Retype the opening lines of the listing below, ending with the line that contains "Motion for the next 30", and leave out any pictures.

◆ ◆ ◆

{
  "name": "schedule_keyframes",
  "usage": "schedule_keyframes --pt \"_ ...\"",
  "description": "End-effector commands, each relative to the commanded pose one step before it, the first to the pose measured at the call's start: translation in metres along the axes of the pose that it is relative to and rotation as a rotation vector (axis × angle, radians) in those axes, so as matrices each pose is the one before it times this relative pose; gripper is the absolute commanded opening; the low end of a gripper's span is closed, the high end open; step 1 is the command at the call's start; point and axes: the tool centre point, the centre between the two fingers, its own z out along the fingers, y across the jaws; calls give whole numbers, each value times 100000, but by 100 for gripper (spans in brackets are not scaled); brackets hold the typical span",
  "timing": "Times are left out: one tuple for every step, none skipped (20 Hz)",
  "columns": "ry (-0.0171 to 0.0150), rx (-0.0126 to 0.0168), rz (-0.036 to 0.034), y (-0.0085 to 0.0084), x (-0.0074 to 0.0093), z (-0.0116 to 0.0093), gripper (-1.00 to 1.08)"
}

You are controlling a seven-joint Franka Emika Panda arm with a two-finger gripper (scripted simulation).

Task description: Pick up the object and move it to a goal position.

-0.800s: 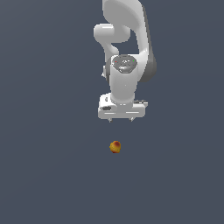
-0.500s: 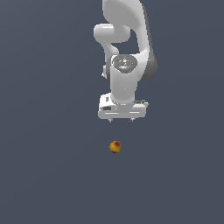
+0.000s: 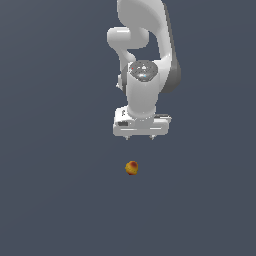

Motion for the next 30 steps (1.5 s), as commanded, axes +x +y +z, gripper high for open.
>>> schedule_keyframes --pt "-59 -107 650 149 247 253 100" --pt "14 -57 433 82 183 147 100" --pt "16 -70 507 96 214 176 100" --pt "12 -89 575 112 243 208 100" --pt "8 -110 653 133 272 243 100" --pt "7 -127 726 147 302 277 100" --pt "12 -142 807 162 333 310 100" --pt "17 -158 886 176 363 344 100" --pt "19 -177 960 189 390 381 100" --pt "21 -198 1035 204 416 420 100" --pt "25 -220 1109 217 441 460 100" --pt "29 -242 1181 229 465 502 100" --pt "32 -253 1193 229 464 519 100" --pt "32 -245 1114 214 428 495 100" --pt "32 -233 1032 196 391 469 100" --pt "32 -221 951 179 356 440 100" --pt "31 -207 870 163 323 410 100" --pt "30 -192 791 147 290 379 100" --pt "28 -176 712 131 259 346 100" --pt "26 -161 638 119 229 312 100" --pt "24 -143 559 103 199 278 100" --pt "21 -125 482 87 171 242 100" --pt "19 -107 411 76 144 206 100" --pt "15 -86 327 56 116 169 100" --pt "12 -68 258 47 90 132 100" --pt "9 -50 189 36 64 95 100" --pt "6 -31 115 23 39 57 100" --pt "0 0 0 -17 8 19 100" --pt "-102 23 -165 14 -100 -62 100" --pt "0 0 0 -1 0 40 100"
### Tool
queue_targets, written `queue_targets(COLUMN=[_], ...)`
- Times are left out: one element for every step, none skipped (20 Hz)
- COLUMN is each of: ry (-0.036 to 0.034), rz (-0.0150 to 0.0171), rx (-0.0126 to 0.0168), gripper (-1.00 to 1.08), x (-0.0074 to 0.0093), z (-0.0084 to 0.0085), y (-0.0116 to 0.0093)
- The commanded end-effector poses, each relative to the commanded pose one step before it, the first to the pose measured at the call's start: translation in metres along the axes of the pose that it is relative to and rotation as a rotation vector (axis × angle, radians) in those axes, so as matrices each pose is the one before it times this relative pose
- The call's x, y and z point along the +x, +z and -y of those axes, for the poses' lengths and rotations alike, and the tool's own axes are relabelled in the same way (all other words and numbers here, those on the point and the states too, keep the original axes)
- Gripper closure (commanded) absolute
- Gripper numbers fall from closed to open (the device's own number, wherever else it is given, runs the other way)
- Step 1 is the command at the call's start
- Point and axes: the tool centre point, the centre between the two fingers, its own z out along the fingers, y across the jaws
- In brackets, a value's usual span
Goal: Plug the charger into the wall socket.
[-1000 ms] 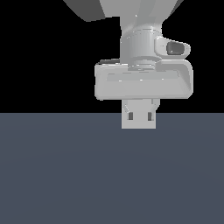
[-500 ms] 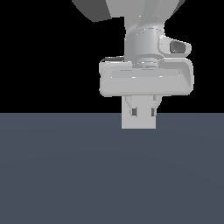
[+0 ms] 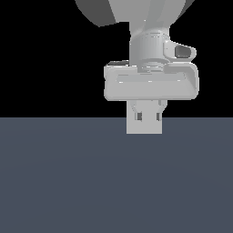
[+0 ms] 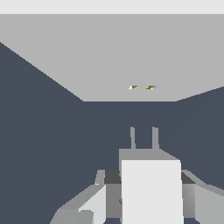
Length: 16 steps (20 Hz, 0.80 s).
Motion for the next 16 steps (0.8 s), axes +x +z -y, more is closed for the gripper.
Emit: queue_targets(ry=[-0.00002, 0.0, 0.0, 0.0, -0.00066, 0.0, 0.0, 0.0, 0.0, 0.0, 0.0, 0.0, 0.0, 0.0, 0.0, 0.0], rz=[-0.00038, 0.0, 0.0, 0.0, 0.00016, 0.0, 0.0, 0.0, 0.0, 0.0, 0.0, 0.0, 0.0, 0.0, 0.0, 0.0], rx=[-0.00003, 0.0, 0.0, 0.0, -0.00015, 0.0, 0.0, 0.0, 0.0, 0.0, 0.0, 0.0, 0.0, 0.0, 0.0, 0.0], gripper=[1.08, 1.08, 1.08, 1.08, 1.08, 1.08, 1.08, 1.08, 1.08, 1.08, 1.08, 1.08, 1.08, 1.08, 1.08, 1.08], x=[0.00677, 0.00346, 0.0038, 0.00413, 0.00403, 0.00363, 0.00325, 0.00288, 0.00251, 0.00215, 0.00179, 0.00144, 0.00109, 0.00074, 0.0004, 0.00007], z=[0.0, 0.0, 0.0, -0.00001, 0.00041, -0.00001, -0.00001, -0.00001, -0.00001, -0.00001, -0.00001, -0.00001, -0.00001, -0.00001, -0.00001, -0.00001], y=[0.00042, 0.0003, 0.00032, 0.00035, 0.00043, 0.0003, 0.00027, 0.00024, 0.00021, 0.00017, 0.00014, 0.00011, 0.00008, 0.00005, 0.00001, -0.00001])
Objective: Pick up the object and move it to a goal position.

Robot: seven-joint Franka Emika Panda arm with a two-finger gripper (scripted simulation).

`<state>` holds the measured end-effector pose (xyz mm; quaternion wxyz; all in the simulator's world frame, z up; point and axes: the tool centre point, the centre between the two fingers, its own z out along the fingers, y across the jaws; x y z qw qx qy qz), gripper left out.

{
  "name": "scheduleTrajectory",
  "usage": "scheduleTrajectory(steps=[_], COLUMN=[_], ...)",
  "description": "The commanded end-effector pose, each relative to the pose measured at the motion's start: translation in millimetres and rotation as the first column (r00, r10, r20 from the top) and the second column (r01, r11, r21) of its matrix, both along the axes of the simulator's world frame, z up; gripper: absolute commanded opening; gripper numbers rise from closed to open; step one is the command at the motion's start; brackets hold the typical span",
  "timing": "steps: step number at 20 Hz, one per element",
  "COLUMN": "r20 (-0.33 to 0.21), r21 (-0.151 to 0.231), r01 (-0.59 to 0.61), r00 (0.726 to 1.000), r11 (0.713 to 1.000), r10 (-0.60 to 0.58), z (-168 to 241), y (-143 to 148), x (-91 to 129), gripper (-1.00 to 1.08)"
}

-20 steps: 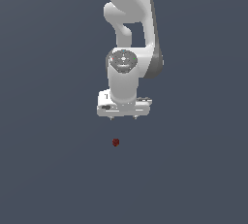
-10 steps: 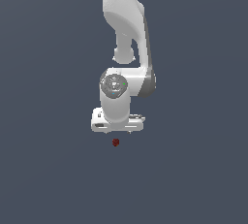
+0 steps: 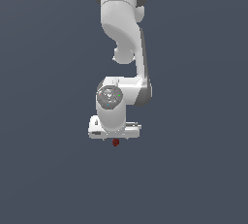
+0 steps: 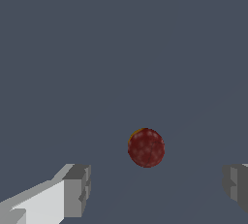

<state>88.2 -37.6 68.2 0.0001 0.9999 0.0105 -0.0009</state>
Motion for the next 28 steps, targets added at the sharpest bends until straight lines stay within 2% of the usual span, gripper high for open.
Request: scheduleTrajectory(steps=[1, 6, 14, 20, 21, 28], r20=[0.002, 0.001, 0.001, 0.002, 0.002, 0.002], r21=[0.0, 0.0, 0.0, 0.0, 0.0, 0.0], r01=[0.0, 0.0, 0.0, 0.0, 0.0, 0.0], r00=[1.0, 1.0, 1.0, 1.0, 1.0, 1.0], r11=[1.0, 1.0, 1.0, 1.0, 1.0, 1.0], r10=[0.0, 0.0, 0.0, 0.0, 0.0, 0.0], z=[-1.2, -7.0, -45.7, -51.2, -51.2, -51.2], y=[-0.7, -0.5, -0.6, -0.7, -0.7, -0.7], x=[1.5, 0.5, 0.0, 1.5, 1.5, 1.5], gripper=[1.0, 1.0, 1.0, 1.0, -1.0, -1.0])
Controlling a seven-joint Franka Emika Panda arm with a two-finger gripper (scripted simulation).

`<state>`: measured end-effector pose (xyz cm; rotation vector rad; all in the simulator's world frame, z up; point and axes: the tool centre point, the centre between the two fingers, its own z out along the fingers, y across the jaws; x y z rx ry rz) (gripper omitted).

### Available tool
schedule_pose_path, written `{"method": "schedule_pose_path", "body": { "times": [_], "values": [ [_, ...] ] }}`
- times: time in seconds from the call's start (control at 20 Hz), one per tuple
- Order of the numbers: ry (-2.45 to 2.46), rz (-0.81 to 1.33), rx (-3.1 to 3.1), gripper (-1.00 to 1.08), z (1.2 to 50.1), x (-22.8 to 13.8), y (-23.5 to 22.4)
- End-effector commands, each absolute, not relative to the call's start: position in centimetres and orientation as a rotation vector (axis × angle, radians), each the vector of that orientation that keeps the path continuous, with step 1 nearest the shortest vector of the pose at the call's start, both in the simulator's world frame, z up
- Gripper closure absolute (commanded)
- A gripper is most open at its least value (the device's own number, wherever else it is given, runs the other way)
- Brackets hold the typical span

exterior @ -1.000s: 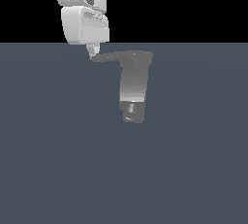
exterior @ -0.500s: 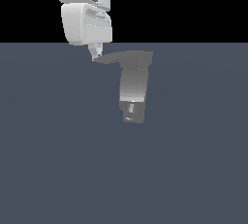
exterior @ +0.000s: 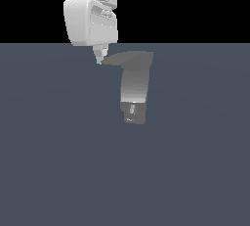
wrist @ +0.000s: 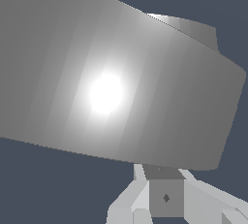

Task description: Turn on the faucet by rotating a designated handle.

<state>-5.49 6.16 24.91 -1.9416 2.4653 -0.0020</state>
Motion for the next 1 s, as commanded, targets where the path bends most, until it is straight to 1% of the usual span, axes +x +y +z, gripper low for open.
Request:
{"method": "schedule_pose_path", "body": {
  "times": [0.0,0.3,0.4,0.95],
  "values": [
    [2.472,-0.001,-1.938,1.08,24.9,-6.4,5.5],
    [2.471,0.000,-1.939,1.08,24.9,-8.1,4.6],
    [2.465,-0.001,-1.945,1.08,24.9,-7.8,5.1],
    [2.467,0.000,-1.943,1.08,24.9,-9.4,-0.3]
  ]
}}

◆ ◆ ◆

TASK RESULT –
{
  "name": "schedule_keyframes",
  "usage": "schedule_keyframes --pt \"_ ...\"",
  "description": "End-effector commands, each relative to the commanded pose one step before it, the first to the pose measured at the call's start: translation in metres along the axes of the pose that it is relative to and rotation as a rotation vector (axis × angle, radians) in those axes, so as matrices each pose is the one before it times this relative pose; gripper is the absolute commanded opening; the low end of a gripper's span is closed, the high end open; step 1 is the command at the call's start; point and axes: the tool centre point, the centre between the two fingers, its own z out along the fingers, y across the jaws; calls give whole numbers, each value times 100000, but by 100 for gripper (spans in brackets are not scaled); brackets hold the typical span",
  "timing": "Times are left out: one tuple for every step, none skipped (20 Hz)",
  "columns": "ry (-0.0171 to 0.0150), rx (-0.0126 to 0.0168), rz (-0.036 to 0.034), y (-0.0085 to 0.0084), x (-0.0074 to 0.0093), z (-0.0116 to 0.0093), gripper (-1.00 to 1.08)"
}

You are controlling a seven-joint Franka Emika Panda arm with a two-finger gripper (scripted simulation).

Task description: Pick up the object and move it to a goal position.

-0.800s: 
-0.500s: 
+0.000s: 

Motion for the next 30 steps (1.5 s), as commanded, axes +x +y +z, gripper high for open.

The output requires no further additions.